英語表記:Raman spectroscopy

 物質に単色の光を照射すると,その光は物質中のフォノンで変調され非弾性散乱をうける。入射光と同じ波数を持つ散乱光をレーリー散乱光と呼び,フォノンのエネルギー分だけ入射光から波数のずれた非弾性散乱光をラマン散乱光と呼ぶ。ラマン散乱光の波数や散乱強度を測定して物質の性質を調べる手法をラマン散乱分光法と呼ぶ。物質の組成,結晶構造,歪,不純物挙動などのフォノンに敏感な多くの特性を比較的容易にかつ非破壊で評価できるために半導体の評価技術として広範囲に用いられている。
 物質中におけるラマン散乱の断面積は小さいため,ラマン散乱光強度は入射光強度の10⁻⁵程度と非常に弱い。S/N比よくラマン散乱光の測定を行うには単一波長で500mW程度のパワーを有する入射光が必要である。したがって光源にはレーザ光が用いられている。一般的にはアルゴンレーザ,クリプトンレーザや色素レーザが用いられることが多い。ラマン散乱光は入射光の侵入長程度の領域で生じる。代表的な半導体の場合,侵入長深さはおおよそ0.1µm程度である。したがってラマン散乱分光法は基板上のエピタキシャル成長層のような薄膜材料の評価に適しているといえる。半導体中へのレーザ光の侵入深さは,波長が長いほど深くなる。

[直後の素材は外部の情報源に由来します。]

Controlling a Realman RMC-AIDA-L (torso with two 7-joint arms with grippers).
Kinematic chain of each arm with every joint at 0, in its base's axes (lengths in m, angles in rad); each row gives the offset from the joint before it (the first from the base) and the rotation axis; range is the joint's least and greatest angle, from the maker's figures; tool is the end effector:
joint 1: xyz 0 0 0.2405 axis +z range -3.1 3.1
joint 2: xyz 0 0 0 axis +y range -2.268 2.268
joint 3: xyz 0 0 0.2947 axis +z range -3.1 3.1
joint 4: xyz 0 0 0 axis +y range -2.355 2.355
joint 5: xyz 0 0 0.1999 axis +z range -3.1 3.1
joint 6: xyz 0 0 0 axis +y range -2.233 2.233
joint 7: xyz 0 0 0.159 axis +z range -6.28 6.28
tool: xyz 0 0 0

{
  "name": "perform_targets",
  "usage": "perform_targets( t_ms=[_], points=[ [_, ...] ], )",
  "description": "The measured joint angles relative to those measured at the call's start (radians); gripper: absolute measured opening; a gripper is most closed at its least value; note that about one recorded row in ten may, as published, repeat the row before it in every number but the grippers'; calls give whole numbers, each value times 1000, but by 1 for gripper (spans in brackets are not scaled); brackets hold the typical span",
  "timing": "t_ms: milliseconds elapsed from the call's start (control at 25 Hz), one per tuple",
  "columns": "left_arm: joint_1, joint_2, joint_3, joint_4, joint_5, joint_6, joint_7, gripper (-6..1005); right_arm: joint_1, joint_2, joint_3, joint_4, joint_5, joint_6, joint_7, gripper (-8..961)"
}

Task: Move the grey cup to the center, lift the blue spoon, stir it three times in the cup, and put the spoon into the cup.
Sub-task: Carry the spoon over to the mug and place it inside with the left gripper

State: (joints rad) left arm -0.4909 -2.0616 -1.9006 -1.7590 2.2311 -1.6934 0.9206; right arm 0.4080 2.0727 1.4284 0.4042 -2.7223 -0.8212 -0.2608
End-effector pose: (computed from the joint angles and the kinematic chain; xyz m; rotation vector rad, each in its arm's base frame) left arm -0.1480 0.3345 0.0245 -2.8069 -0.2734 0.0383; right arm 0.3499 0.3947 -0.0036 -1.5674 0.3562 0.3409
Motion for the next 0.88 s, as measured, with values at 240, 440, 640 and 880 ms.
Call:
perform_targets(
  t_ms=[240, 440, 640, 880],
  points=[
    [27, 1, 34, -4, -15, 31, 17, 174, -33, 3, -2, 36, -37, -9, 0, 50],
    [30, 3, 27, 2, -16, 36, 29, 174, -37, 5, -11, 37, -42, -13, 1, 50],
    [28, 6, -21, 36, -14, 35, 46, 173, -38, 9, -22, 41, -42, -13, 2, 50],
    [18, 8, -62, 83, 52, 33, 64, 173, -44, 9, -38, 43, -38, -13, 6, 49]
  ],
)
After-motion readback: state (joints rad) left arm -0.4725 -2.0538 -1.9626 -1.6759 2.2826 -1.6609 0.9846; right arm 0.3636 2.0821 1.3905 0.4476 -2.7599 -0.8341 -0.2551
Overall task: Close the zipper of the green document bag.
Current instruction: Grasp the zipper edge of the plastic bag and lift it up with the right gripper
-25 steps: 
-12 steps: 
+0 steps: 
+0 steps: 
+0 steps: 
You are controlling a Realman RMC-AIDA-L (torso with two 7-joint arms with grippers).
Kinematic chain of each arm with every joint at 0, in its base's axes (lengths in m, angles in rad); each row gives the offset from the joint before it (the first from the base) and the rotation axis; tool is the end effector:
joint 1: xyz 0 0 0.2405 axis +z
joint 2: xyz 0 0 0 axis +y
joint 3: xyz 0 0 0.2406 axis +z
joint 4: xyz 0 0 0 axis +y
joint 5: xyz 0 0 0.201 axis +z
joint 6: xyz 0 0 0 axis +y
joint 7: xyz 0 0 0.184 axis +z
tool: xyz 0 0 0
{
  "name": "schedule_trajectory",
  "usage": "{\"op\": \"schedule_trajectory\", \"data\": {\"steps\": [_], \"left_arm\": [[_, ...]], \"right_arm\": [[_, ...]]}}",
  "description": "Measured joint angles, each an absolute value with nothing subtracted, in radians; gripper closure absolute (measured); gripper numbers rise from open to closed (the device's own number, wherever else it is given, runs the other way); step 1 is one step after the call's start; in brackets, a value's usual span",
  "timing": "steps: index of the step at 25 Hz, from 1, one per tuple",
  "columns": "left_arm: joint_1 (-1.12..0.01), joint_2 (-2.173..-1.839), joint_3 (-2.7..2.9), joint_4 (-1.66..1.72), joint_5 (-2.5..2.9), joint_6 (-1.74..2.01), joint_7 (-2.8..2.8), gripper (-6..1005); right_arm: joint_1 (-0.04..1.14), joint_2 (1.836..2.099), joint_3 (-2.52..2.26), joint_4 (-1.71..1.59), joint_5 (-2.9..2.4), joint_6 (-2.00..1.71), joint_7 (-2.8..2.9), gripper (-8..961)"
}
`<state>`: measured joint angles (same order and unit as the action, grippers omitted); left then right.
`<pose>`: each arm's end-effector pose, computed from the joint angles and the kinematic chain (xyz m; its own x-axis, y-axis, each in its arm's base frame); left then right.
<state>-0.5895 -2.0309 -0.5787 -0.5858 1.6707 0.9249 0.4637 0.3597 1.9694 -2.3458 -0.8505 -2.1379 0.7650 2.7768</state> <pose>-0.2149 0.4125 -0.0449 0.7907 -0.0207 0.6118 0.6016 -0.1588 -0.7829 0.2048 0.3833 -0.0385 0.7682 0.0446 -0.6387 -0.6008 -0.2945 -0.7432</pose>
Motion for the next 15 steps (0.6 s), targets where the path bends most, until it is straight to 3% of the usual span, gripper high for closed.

したがって,半導体内部の評価をする場合には赤外領域のレーザ光を用いることが有効である。
 ラマン散乱光はレンズなどで集光され分光器に導かれる。散乱に伴う種々の迷光を取り除き,微弱なラマン散乱光を精度よく分光するために,分光器を複数組み合わせたダブルモノクロメータ,あるいはトリプルモノクロメータが通常用いられる。低温あるいは高温状態で測定を行う場合もあるが,一般的な半導体評価の場合,室温・大気中の測定で十分である。